▶ **TO DO**: Write out each line exactly, starting with the one containing "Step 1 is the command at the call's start" and stopping after the last line of the listing below.

▶ **PROVIDED MATERIAL**:
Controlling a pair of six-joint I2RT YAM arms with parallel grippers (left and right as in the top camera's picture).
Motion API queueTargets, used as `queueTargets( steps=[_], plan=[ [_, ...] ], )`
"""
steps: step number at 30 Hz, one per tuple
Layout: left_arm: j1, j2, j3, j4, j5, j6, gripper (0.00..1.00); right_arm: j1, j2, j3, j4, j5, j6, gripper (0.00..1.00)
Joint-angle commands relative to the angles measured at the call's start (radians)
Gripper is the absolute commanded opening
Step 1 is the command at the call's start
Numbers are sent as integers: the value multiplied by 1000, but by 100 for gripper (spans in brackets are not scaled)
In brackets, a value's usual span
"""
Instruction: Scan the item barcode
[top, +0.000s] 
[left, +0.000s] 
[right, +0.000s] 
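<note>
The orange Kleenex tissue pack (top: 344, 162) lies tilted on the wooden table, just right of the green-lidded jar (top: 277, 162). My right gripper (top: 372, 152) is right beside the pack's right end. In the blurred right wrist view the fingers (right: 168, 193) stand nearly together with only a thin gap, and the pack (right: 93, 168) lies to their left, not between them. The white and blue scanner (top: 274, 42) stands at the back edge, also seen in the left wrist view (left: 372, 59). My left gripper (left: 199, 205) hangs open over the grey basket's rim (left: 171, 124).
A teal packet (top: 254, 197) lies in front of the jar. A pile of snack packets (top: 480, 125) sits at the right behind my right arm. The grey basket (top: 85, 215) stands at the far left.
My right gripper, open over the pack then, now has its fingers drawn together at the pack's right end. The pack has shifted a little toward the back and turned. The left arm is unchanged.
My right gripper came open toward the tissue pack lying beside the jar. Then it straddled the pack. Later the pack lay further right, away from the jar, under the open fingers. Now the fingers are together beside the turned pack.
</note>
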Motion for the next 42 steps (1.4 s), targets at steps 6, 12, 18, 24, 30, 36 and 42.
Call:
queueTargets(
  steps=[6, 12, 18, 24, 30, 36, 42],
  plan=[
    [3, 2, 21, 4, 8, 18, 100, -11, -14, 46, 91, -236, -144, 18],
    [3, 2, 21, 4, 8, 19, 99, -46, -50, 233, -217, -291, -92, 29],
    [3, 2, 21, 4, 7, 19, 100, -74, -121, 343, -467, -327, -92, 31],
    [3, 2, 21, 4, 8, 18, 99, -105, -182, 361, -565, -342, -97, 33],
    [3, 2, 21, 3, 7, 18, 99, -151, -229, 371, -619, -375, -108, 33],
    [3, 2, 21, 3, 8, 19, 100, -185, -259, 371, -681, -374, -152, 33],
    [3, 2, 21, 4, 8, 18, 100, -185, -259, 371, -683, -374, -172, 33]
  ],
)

▶ **EXERCISE RESPONSE**:
Step 1 is the command at the call's start
Numbers are sent as integers: the value multiplied by 1000, but by 100 for gripper (spans in brackets are not scaled)
In brackets, a value's usual span
"""
Instruction: Scan the item barcode
[top, +0.000s] 
[left, +0.000s] 
[right, +0.000s] 
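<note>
The orange Kleenex tissue pack (top: 344, 162) lies tilted on the wooden table, just right of the green-lidded jar (top: 277, 162). My right gripper (top: 372, 152) is right beside the pack's right end. In the blurred right wrist view the fingers (right: 168, 193) stand nearly together with only a thin gap, and the pack (right: 93, 168) lies to their left, not between them. The white and blue scanner (top: 274, 42) stands at the back edge, also seen in the left wrist view (left: 372, 59). My left gripper (left: 199, 205) hangs open over the grey basket's rim (left: 171, 124).
A teal packet (top: 254, 197) lies in front of the jar. A pile of snack packets (top: 480, 125) sits at the right behind my right arm. The grey basket (top: 85, 215) stands at the far left.
My right gripper, open over the pack then, now has its fingers drawn together at the pack's right end. The pack has shifted a little toward the back and turned. The left arm is unchanged.
My right gripper came open toward the tissue pack lying beside the jar. Then it straddled the pack. Later the pack lay further right, away from the jar, under the open fingers. Now the fingers are together beside the turned pack.
</note>
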Motion for the next 42 steps (1.4 s), targets at steps 6, 12, 18, 24, 30, 36 and 42.
Call:
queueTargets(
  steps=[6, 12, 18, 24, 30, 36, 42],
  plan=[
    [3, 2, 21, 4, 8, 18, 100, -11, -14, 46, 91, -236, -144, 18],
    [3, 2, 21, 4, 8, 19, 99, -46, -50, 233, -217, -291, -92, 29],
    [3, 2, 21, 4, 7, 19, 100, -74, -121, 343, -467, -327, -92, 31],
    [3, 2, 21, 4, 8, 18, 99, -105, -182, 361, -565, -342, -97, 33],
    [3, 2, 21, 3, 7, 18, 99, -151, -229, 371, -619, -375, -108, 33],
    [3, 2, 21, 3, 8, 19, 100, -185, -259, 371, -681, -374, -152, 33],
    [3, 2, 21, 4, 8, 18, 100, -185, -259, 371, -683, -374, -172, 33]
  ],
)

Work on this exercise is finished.